▶ _REQUIRED WORK_: The task calls for each line of the records below in which the word "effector" appears.

(Dataset excerpts)
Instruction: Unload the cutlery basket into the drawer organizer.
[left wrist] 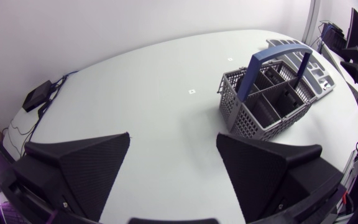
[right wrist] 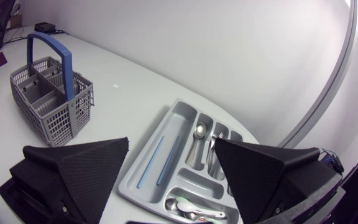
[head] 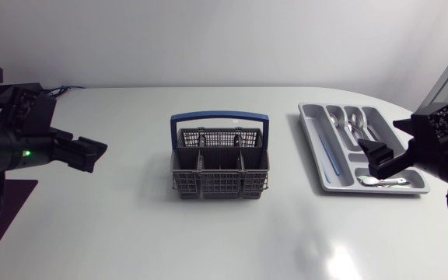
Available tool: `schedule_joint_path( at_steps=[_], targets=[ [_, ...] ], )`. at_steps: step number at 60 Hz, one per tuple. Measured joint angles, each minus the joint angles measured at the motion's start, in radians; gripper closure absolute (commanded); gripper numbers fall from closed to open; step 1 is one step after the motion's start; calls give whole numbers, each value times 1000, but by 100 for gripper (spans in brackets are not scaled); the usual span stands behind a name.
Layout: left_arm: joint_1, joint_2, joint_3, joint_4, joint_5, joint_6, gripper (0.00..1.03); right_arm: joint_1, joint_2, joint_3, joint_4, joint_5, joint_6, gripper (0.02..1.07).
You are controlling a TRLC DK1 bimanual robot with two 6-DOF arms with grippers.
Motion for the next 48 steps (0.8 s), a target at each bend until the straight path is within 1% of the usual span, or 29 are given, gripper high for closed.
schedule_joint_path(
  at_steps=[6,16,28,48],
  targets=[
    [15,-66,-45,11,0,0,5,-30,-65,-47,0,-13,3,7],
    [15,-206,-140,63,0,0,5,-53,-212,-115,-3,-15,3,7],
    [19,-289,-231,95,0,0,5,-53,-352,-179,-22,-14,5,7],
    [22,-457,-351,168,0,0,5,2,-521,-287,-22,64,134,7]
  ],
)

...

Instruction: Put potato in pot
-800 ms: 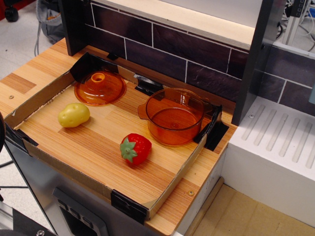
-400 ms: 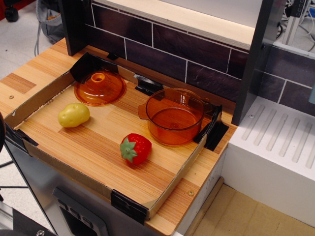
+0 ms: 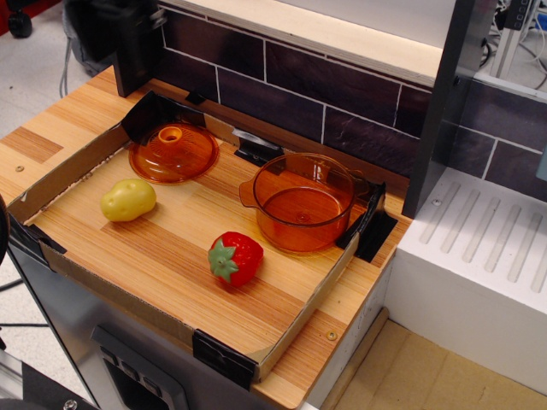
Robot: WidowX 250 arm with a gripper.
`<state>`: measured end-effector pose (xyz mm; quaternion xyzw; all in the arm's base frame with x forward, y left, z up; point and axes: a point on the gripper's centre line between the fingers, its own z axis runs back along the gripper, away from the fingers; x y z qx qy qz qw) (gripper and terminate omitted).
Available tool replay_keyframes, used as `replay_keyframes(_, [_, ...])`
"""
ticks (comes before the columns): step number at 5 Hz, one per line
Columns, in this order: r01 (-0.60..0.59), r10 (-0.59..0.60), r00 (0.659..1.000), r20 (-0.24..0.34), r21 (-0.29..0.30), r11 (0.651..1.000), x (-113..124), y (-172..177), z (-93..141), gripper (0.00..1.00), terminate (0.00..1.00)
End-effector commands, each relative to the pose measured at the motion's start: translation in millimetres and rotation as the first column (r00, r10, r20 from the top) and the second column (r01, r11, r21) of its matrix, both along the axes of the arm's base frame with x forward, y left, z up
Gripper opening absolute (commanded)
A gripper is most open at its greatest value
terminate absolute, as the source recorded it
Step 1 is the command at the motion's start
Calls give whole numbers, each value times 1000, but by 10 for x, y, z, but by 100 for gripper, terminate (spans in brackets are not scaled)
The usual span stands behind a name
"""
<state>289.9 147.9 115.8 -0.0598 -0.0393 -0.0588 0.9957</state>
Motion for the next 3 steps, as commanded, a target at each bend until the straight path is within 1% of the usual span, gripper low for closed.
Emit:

▶ _PROBLEM SOLUTION_:
`<state>`: measured end-effector pose (xyz mm; quaternion xyzw; all in the arm's base frame with x forward, y left, z up; point and axes: a point on the gripper's centre line between the fingers, its own z axis runs back along the gripper, away from the fingers; x y z qx qy qz qw) (gripper and terminate omitted).
End-effector commands, each relative to the pose measured at the motion's start: translation in millimetres and rotation as the first column (r00, r10, r20 from the top) and the second column (r01, r11, r21) of its matrix, both along the axes of the arm's base frame with x forward, y left, z up

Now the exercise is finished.